• Task requirements: Leave out the pictures and return every entry exactly as it appears.

• Dataset entries:
·····

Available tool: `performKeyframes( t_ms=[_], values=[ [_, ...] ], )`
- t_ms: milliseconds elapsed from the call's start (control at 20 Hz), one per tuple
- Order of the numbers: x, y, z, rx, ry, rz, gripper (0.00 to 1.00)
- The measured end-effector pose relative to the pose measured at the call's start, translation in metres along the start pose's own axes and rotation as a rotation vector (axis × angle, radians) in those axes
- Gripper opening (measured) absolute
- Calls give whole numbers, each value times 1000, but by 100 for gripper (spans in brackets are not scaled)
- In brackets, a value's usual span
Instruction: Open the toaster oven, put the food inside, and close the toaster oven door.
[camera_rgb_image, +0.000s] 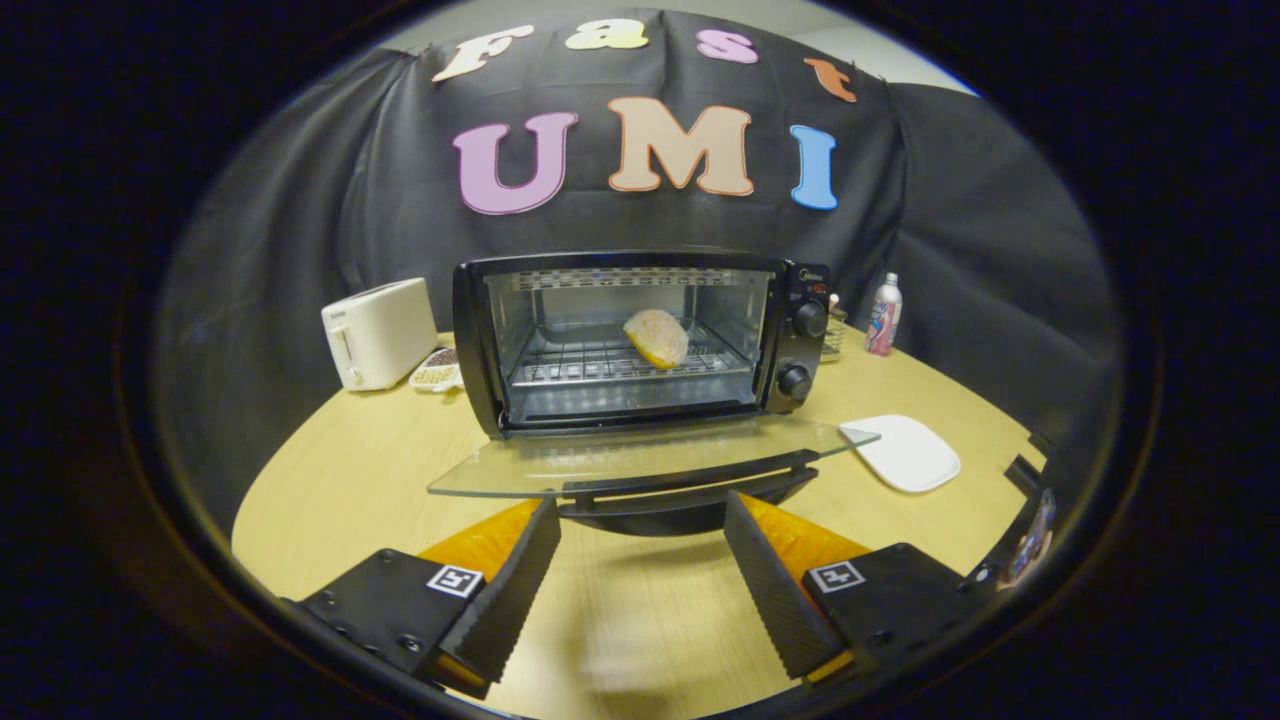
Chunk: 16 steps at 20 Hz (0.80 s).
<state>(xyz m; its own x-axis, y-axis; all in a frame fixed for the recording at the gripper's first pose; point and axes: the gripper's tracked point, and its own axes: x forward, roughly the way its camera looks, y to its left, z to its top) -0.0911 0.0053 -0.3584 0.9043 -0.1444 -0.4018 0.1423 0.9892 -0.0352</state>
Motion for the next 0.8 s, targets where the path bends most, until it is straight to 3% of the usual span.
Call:
performKeyframes(
  t_ms=[500,800],
  values=[
    [-1,0,35,25,-51,17,100],
    [29,14,69,134,-75,125,100]
  ],
)
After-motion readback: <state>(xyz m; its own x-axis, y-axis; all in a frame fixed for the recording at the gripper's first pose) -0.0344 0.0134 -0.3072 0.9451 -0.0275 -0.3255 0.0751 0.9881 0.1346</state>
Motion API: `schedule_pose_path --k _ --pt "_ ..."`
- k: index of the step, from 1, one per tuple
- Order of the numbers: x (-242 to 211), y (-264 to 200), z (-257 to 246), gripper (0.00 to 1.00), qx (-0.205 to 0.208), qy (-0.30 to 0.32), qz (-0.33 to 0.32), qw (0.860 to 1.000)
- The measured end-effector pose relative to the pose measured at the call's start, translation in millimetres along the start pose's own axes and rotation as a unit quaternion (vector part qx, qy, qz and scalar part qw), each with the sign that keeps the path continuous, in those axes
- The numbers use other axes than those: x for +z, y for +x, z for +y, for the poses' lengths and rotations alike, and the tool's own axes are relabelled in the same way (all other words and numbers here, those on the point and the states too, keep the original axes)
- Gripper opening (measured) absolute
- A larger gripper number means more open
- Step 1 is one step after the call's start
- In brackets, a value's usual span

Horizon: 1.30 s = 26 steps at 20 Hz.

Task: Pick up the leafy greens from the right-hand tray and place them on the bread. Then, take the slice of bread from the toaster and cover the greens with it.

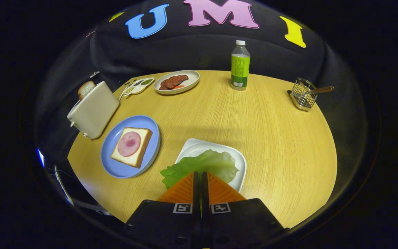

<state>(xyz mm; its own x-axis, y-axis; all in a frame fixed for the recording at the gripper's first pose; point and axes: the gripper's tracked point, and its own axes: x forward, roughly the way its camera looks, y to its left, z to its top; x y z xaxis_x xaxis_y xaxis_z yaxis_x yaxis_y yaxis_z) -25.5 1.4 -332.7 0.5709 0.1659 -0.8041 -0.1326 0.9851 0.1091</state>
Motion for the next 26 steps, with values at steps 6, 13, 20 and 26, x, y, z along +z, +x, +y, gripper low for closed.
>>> schedule_pose_path --k 6,13,20,26 --pt "28.2 -26.1 10.1 0.05 -0.003 0.001 -0.026 1.000" --pt "80.3 -53.5 55.8 0.05 0.021 -0.024 -0.065 0.997" --pt "103.6 -40.7 129.2 0.05 0.069 -0.049 -0.068 0.994" --pt "95.6 -3.8 183.9 0.05 0.111 -0.052 -0.051 0.991"
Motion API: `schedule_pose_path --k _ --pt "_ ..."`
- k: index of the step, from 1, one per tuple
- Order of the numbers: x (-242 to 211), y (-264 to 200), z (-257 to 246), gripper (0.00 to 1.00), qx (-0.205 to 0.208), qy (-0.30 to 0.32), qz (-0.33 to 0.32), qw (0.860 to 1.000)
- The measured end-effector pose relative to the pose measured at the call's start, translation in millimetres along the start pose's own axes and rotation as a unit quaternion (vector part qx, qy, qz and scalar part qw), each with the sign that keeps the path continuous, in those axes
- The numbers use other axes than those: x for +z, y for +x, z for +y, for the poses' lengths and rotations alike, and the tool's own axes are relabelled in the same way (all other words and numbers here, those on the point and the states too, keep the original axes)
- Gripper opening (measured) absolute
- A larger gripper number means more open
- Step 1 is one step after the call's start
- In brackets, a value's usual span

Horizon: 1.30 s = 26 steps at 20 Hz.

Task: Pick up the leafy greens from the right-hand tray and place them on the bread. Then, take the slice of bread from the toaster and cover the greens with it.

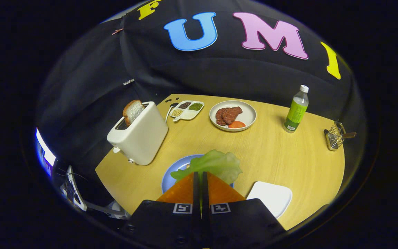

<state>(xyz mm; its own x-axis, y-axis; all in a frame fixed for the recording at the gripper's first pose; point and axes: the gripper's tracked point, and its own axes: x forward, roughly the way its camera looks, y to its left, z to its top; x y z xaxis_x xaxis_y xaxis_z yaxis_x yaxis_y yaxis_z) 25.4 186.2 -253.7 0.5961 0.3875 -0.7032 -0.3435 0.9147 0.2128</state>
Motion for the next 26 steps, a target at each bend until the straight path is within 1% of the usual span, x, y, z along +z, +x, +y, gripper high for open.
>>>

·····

• Solution to the exercise:
Available tool: `performKeyframes( t_ms=[_], values=[ [_, ...] ], )`
- t_ms: milliseconds elapsed from the call's start (control at 20 Hz), one per tuple
- Order of the numbers: x, y, z, rx, ry, rz, gripper (0.00 to 1.00)
- The measured end-effector pose relative to the pose measured at the call's start, translation in metres along the start pose's own axes and rotation as a rotation vector (axis × angle, radians) in those axes
- Gripper opening (measured) absolute
- Calls give whole numbers, each value times 1000, but by 100 for gripper (spans in brackets are not scaled)
- In brackets, a value's usual span
Instruction: Open the toaster oven, put the food inside, and close the toaster oven door.
[camera_rgb_image, +0.000s] 
Chunk: 16 steps at 20 Hz (0.80 s).
<state>(xyz m; its own x-axis, y-axis; all in a frame fixed for the recording at the gripper's first pose; point and axes: the gripper's tracked point, and its own axes: x forward, roughly the way its camera looks, y to its left, z to its top) -0.0911 0.0053 -0.3584 0.9043 -0.1444 -0.4018 0.1423 0.9892 -0.0352</state>
Motion for the next 0.8 s, targets where the path bends most, until it is straight to 3% of the usual span.
Call:
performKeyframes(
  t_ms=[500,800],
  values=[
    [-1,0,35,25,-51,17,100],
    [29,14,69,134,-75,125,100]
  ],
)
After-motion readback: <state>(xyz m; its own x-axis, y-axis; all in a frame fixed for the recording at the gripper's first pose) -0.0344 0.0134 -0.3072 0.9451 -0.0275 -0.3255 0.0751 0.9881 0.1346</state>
Motion API: `schedule_pose_path --k _ --pt "_ ..."`
- k: index of the step, from 1, one per tuple
- Order of the numbers: x (-242 to 211), y (-264 to 200), z (-257 to 246), gripper (0.00 to 1.00), qx (-0.205 to 0.208), qy (-0.30 to 0.32), qz (-0.33 to 0.32), qw (0.860 to 1.000)
- The measured end-effector pose relative to the pose measured at the call's start, translation in millimetres along the start pose's own axes and rotation as a unit quaternion (vector part qx, qy, qz and scalar part qw), each with the sign that keeps the path continuous, in those axes
- The numbers use other axes than those: x for +z, y for +x, z for +y, for the poses' lengths and rotations alike, and the tool's own axes are relabelled in the same way (all other words and numbers here, those on the point and the states too, keep the original axes)
- Gripper opening (measured) absolute
- A larger gripper number means more open
- Step 1 is one step after the call's start
- In brackets, a value's usual span

Horizon: 1.30 s = 26 steps at 20 Hz.

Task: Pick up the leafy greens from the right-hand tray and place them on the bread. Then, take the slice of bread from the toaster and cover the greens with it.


<state>(xyz mm; its own x-axis, y-axis; all in a frame fixed for the recording at the gripper's first pose; point and axes: the gripper's tracked point, and its own axes: x forward, roughly the way its camera looks, y to its left, z to its top; x y z xaxis_x xaxis_y xaxis_z yaxis_x yaxis_y yaxis_z) -25.5 1.4 -332.7 0.5709 0.1659 -0.8041 -0.1326 0.9851 0.1091</state>
Motion for the next 26 steps, with values at steps 6, 13, 20 and 26, x, y, z along +z, +x, +y, gripper low for closed.
>>> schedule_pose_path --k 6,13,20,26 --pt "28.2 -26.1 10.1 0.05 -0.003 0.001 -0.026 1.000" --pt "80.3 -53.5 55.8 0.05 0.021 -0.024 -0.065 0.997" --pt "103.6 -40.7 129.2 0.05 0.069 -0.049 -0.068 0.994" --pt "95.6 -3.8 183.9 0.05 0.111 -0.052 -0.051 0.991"
Motion API: `schedule_pose_path --k _ --pt "_ ..."`
- k: index of the step, from 1, one per tuple
- Order of the numbers: x (-242 to 211), y (-264 to 200), z (-257 to 246), gripper (0.00 to 1.00), qx (-0.205 to 0.208), qy (-0.30 to 0.32), qz (-0.33 to 0.32), qw (0.860 to 1.000)
- The measured end-effector pose relative to the pose measured at the call's start, translation in millimetres along the start pose's own axes and rotation as a unit quaternion (vector part qx, qy, qz and scalar part qw), each with the sign that keeps the path continuous, in those axes
- The numbers use other axes than those: x for +z, y for +x, z for +y, for the poses' lengths and rotations alike, and the tool's own axes are relabelled in the same way (all other words and numbers here, those on the point and the states too, keep the original axes)
- Gripper opening (measured) absolute
- A larger gripper number means more open
- Step 1 is one step after the call's start
- In brackets, a value's usual span

Horizon: 1.30 s = 26 steps at 20 Hz.

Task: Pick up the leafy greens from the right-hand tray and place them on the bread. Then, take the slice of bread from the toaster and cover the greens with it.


<state>(xyz mm; its own x-axis, y-axis; all in a frame fixed for the recording at the gripper's first pose; point and axes: the gripper's tracked point, and its own axes: x forward, roughly the way its camera looks, y to its left, z to its top; x y z xaxis_x xaxis_y xaxis_z yaxis_x yaxis_y yaxis_z) 25.4 186.2 -253.7 0.5961 0.3875 -0.7032 -0.3435 0.9147 0.2128</state>
Motion for the next 26 steps, a target at each bend until the straight path is within 1% of the usual span, x, y, z along +z, +x, +y, gripper high for open.
>>>

The output is complete as it stands.